[Collected data]
========

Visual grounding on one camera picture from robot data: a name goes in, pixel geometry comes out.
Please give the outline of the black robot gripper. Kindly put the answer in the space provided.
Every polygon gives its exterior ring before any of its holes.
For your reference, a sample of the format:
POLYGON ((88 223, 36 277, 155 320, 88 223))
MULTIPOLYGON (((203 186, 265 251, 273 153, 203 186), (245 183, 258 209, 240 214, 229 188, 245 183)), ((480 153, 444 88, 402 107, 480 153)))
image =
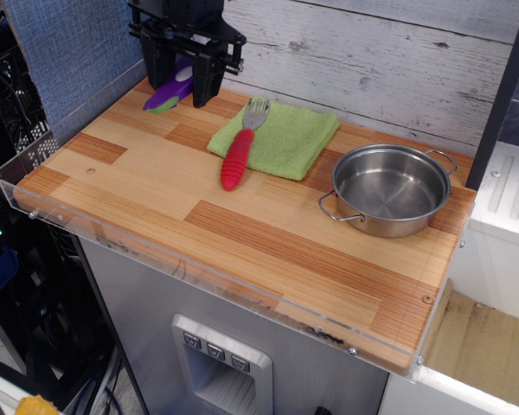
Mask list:
POLYGON ((220 90, 224 72, 243 69, 247 38, 223 18, 222 1, 129 1, 130 34, 141 43, 150 85, 170 77, 176 56, 194 58, 193 106, 204 107, 220 90))

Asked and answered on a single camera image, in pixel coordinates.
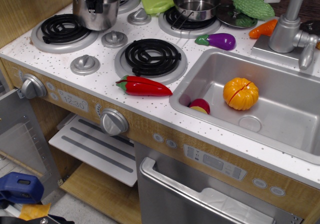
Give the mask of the black gripper finger outside pot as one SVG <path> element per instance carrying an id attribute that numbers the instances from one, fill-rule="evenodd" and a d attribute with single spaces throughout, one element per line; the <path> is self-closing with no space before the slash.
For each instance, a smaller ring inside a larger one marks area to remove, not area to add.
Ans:
<path id="1" fill-rule="evenodd" d="M 90 14 L 101 14 L 103 12 L 103 0 L 86 0 L 86 6 Z"/>

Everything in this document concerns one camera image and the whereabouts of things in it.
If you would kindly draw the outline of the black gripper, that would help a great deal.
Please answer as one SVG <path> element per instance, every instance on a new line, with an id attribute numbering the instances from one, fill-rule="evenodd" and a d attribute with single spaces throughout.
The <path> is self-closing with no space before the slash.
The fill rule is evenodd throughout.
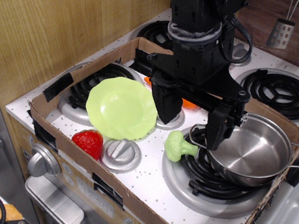
<path id="1" fill-rule="evenodd" d="M 217 150 L 245 118 L 250 95 L 230 75 L 233 44 L 215 41 L 192 46 L 175 41 L 173 54 L 148 55 L 152 65 L 152 96 L 159 119 L 171 122 L 186 99 L 208 114 L 205 128 L 207 150 Z"/>

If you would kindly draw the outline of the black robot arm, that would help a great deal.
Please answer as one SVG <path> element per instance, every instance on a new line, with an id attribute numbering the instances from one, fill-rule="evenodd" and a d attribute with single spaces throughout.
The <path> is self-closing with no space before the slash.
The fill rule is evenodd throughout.
<path id="1" fill-rule="evenodd" d="M 236 18 L 247 0 L 171 0 L 170 4 L 168 34 L 173 53 L 148 56 L 157 112 L 160 120 L 168 123 L 179 114 L 183 100 L 206 110 L 206 148 L 217 150 L 242 124 L 250 99 L 229 72 L 235 63 L 235 31 L 250 38 Z"/>

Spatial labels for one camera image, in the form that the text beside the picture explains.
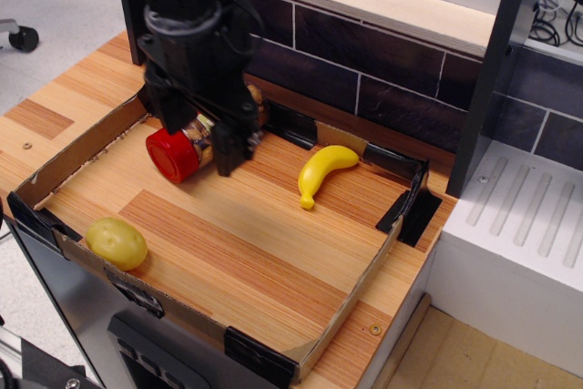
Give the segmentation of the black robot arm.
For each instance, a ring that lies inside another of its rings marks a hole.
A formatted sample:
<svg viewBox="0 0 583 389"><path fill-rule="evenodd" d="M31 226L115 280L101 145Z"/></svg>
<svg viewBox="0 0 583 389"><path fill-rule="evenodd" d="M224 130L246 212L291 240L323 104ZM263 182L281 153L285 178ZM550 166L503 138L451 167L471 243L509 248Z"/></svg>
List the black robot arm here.
<svg viewBox="0 0 583 389"><path fill-rule="evenodd" d="M202 113L219 174L252 159L261 141L260 106L243 72L258 50L251 35L262 21L248 0L131 0L145 33L144 95L170 134Z"/></svg>

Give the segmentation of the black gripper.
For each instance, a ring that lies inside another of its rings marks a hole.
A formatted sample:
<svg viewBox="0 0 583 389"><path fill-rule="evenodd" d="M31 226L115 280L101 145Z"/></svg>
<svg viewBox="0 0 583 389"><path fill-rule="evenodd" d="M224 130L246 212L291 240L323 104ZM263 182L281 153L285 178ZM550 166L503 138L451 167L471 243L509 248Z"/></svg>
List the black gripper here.
<svg viewBox="0 0 583 389"><path fill-rule="evenodd" d="M256 50L250 19L146 21L139 45L148 57L145 89L150 113L169 134L206 108L220 118L211 129L213 159L221 177L254 155L261 128L259 105L242 79Z"/></svg>

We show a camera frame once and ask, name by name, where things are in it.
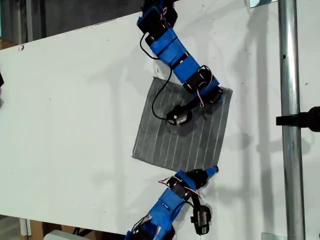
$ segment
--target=striped fabric
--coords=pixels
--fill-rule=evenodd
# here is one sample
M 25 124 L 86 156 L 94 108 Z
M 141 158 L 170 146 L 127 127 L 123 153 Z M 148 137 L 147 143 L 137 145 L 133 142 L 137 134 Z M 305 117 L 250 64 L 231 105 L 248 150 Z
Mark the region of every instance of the striped fabric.
M 157 119 L 152 101 L 164 80 L 154 78 L 147 95 L 132 157 L 152 165 L 178 171 L 207 169 L 218 164 L 227 125 L 232 90 L 223 88 L 223 102 L 193 110 L 192 120 L 172 126 Z M 175 105 L 184 105 L 193 97 L 182 85 L 169 82 L 158 96 L 154 110 L 164 116 Z

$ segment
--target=metal pole
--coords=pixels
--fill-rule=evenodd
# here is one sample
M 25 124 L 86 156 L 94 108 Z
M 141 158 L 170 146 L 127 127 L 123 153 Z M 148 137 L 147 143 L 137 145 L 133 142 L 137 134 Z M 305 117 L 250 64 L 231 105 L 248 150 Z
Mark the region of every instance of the metal pole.
M 280 71 L 282 115 L 300 112 L 297 2 L 279 0 Z M 305 207 L 301 131 L 282 127 L 285 206 L 288 240 L 305 240 Z

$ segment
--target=white surface
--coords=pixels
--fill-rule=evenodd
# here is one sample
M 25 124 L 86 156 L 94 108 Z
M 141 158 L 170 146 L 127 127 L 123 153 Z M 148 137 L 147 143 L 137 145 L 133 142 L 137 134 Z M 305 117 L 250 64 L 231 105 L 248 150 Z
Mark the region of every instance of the white surface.
M 319 7 L 298 1 L 302 111 L 320 104 Z M 220 172 L 202 191 L 213 218 L 201 239 L 285 236 L 277 4 L 176 9 L 188 51 L 234 91 Z M 169 73 L 140 50 L 138 15 L 0 52 L 0 214 L 125 234 L 163 192 L 157 180 L 173 172 L 131 158 L 152 76 Z M 302 142 L 306 235 L 316 240 L 320 135 L 303 129 Z M 198 239 L 190 215 L 178 217 L 178 239 Z

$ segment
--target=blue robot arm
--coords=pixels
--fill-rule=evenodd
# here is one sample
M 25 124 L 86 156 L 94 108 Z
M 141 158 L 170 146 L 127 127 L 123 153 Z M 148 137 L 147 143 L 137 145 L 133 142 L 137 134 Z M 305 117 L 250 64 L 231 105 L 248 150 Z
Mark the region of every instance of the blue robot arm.
M 218 167 L 206 171 L 197 169 L 189 172 L 179 171 L 166 183 L 168 188 L 159 197 L 151 210 L 128 231 L 125 240 L 171 240 L 175 235 L 172 226 L 185 203 L 192 205 L 195 231 L 199 235 L 209 232 L 211 220 L 210 209 L 200 204 L 197 189 L 203 187 L 207 180 L 218 172 Z
M 192 108 L 219 103 L 223 94 L 220 83 L 211 70 L 205 65 L 199 65 L 179 40 L 173 29 L 177 18 L 172 1 L 147 0 L 142 7 L 142 16 L 137 21 L 137 26 L 143 32 L 141 48 L 142 40 L 148 33 L 145 42 L 157 57 L 150 56 L 143 48 L 142 50 L 152 59 L 166 64 L 185 90 L 195 96 L 186 106 L 176 106 L 167 114 L 166 120 L 173 125 L 189 122 Z

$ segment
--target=concrete floor
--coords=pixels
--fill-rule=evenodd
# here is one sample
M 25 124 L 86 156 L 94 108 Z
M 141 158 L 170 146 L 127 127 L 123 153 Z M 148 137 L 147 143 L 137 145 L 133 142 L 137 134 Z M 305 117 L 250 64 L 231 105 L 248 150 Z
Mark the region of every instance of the concrete floor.
M 20 240 L 19 218 L 0 215 L 0 239 Z
M 47 36 L 137 13 L 143 3 L 144 0 L 45 0 Z

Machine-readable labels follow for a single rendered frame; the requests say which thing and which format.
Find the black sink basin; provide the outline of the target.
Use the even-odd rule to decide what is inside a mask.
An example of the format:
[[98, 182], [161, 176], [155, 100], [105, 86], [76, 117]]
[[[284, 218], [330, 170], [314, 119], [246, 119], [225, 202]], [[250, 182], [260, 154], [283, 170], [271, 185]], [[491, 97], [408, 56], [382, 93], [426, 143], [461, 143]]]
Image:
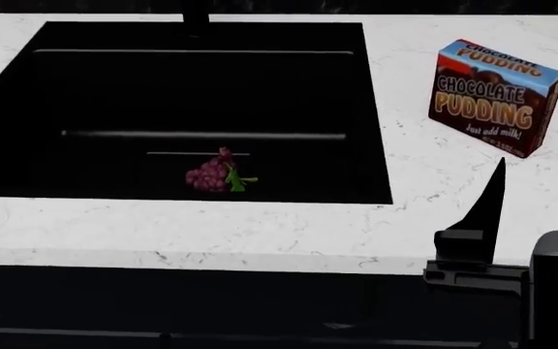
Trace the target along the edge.
[[[188, 171], [233, 153], [242, 193]], [[388, 205], [358, 22], [48, 22], [0, 73], [0, 197]]]

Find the purple grape bunch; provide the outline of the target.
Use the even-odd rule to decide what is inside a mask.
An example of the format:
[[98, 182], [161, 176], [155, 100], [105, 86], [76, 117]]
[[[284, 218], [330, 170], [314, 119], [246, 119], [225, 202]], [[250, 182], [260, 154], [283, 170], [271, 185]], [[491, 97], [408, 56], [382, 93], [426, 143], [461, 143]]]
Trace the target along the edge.
[[220, 147], [217, 156], [185, 175], [187, 185], [209, 193], [242, 193], [247, 185], [258, 181], [257, 177], [240, 176], [233, 153], [227, 147]]

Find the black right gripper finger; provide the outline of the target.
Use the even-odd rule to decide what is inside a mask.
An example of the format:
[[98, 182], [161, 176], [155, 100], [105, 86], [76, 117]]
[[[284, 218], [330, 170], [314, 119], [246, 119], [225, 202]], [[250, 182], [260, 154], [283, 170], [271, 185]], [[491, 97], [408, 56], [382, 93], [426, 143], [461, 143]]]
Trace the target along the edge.
[[434, 235], [436, 261], [491, 264], [506, 189], [506, 161], [500, 159], [485, 188], [467, 214]]

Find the chocolate pudding box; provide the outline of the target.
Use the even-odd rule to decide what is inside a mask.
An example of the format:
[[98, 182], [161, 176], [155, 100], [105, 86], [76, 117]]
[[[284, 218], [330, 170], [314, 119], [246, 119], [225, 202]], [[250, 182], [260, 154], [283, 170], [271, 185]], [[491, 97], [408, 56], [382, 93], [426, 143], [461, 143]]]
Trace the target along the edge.
[[438, 52], [428, 117], [525, 159], [557, 101], [558, 70], [460, 39]]

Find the black sink faucet spout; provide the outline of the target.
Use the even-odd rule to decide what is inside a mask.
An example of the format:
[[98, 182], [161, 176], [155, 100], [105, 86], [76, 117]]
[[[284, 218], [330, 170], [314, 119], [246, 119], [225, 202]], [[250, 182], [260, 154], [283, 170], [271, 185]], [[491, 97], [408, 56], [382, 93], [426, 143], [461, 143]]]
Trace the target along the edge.
[[210, 29], [210, 0], [181, 0], [184, 32], [188, 37], [203, 37]]

========

_Task goal_
Go through the lines above and count those that include "labels"; give the total and nothing more.

_Reply to the exercise_
2